Cultura

Colosal y evocadora fábula sobre el amor y el tiempo

Hacer creíble lo increíble sin mentir es uno de los desafíos del gran arte. Mintiendo cualquiera puede hacerlo con mayor o menor fortuna. Pero lograrlo sin mentir es privilegio de los maestros. Y Fincher va en camino de serlo. Todavía no lo es y su filmografía oscila entre lo muy notable (Seven, Zodiac), lo discutible (El club de la lucha) y lo rutinario (The game, La habitación el pánico). El curioso caso de Benjamin Button es, y Fincher lo sabe, un paso decisivo en su camino hacia el gran arte. Tan bien lo sabe que ha cuidado cada plano como si en él se jugara toda la película; y cada secuencia y escena como si fueran largometrajes dotados de su propio sentido interno. Las muchas historias que construyen esta fábula -el mundo del asilo, el idilio ruso con la diplomática inglesa, el amor con la bailarina, la vida en el mar- tienen la rara capacidad de sumergirnos por entero en ellas sin dañar la poderosa progresión dramática que plantea -un poco como Forrest Gump y Big Fish- un fresco de la América del siglo XX a través de una fabulosa peripecia individual.

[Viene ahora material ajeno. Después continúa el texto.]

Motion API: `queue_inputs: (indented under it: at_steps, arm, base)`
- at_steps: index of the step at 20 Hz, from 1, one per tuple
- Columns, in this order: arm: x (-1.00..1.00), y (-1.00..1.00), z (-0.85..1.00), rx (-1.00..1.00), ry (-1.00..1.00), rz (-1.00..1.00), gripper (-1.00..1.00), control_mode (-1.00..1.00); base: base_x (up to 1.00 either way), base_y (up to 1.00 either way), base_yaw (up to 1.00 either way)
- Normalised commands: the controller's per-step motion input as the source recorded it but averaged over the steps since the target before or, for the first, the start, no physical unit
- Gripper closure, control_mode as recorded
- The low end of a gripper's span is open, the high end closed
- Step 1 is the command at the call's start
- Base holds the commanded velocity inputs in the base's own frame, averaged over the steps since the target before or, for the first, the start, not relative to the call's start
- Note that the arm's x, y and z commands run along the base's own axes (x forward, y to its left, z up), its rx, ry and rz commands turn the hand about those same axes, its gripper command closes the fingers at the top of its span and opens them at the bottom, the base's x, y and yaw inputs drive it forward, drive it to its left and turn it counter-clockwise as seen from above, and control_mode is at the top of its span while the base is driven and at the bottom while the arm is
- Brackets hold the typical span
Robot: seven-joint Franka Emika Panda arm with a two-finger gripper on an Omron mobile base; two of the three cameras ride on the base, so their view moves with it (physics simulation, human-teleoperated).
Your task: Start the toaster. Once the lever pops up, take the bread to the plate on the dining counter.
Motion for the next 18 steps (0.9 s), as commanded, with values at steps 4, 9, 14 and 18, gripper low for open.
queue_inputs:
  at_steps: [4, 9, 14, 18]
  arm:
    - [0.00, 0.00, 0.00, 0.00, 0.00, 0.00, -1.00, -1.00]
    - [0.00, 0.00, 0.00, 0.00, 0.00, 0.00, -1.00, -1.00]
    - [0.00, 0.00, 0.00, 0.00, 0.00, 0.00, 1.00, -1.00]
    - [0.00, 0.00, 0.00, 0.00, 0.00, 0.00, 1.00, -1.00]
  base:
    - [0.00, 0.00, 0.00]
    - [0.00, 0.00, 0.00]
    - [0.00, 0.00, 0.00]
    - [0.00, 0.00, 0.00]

Hacía falta este control para contar emocionando lo que mal contado haría reír: la historia invertida -urdida por Scott Fitzgerald en un cuento de 1921- de Benjamin Button, un hombre que nace con 80 años y vive al revés hasta morir como un bebé. Su tragedia es que para los demás el tiempo transcurre con normalidad. Eso le permitirá cruzarse en la mitad de su vida, teniendo su misma edad, con quien amaba desde que él era un anciano y ella una niña; pero también ver como, mientras él es cada vez más joven, todos cuantos ama envejecen y mueren.

Hermosa fábula sobre el amor, el tiempo y la muerte, la película seduce desde su inicio con la poderosa imagen del reloj que, al andar al revés, levanta a los muertos de los campos de batalla de la Primera Guerra Mundial para devolverlos a su familia. El viejo truco del paso invertido, el más antiguo del cine desde que los Lumière proyectaron al revés la demolición de un muro, aquí se convierte en pura poesía que recuerda los finales simbólicos de los monumentos pacifistas del cine mudo desde Intolerancia de Griffith a El gran desfile de Vidor.

Un único reparo. La poesía es un arma poderosa pero peligrosa: la carga el diablo de la cursilería. Fincher aún titubea al manejarla y peca de cursi con el dichoso colibrí, el relojero perdiéndose en el mar o los planos finales de los personajes que, pese a su belleza -la belleza: ¡qué tentación!- parecen anunciar seguros de vida.

Encabezando un reparto que culmina en el trío femenino Cate Blanchett, Julia Ormond y Taraji P. Henson, Brad Pitt demuestra lo que sabíamos: es un excepcional actor. Delicada, inspirada, evocadora: cosas que se pueden decir por igual de la fotografía de Claudio Miranda (en el equipo de Fincher desde Seven) y la música de Alexandre Desplat (junto a Howard Shore el compositor más interesante del cine actual). El también evocador diseño de producción de Donald Graham Burt sigue de cerca las invenciones de los fellinianos Danilo Donati y Dante Ferreti. Cuando en la conclusión se inunda el almacén en que está guardado el reloj a cuyo ritmo invertido crece/decrece la vida de Button, se hace evidente el eco del naufragio del Gloria N en E la nave va de Fellini; y con él, la larga sombra del maestro inspirador pero inimitable.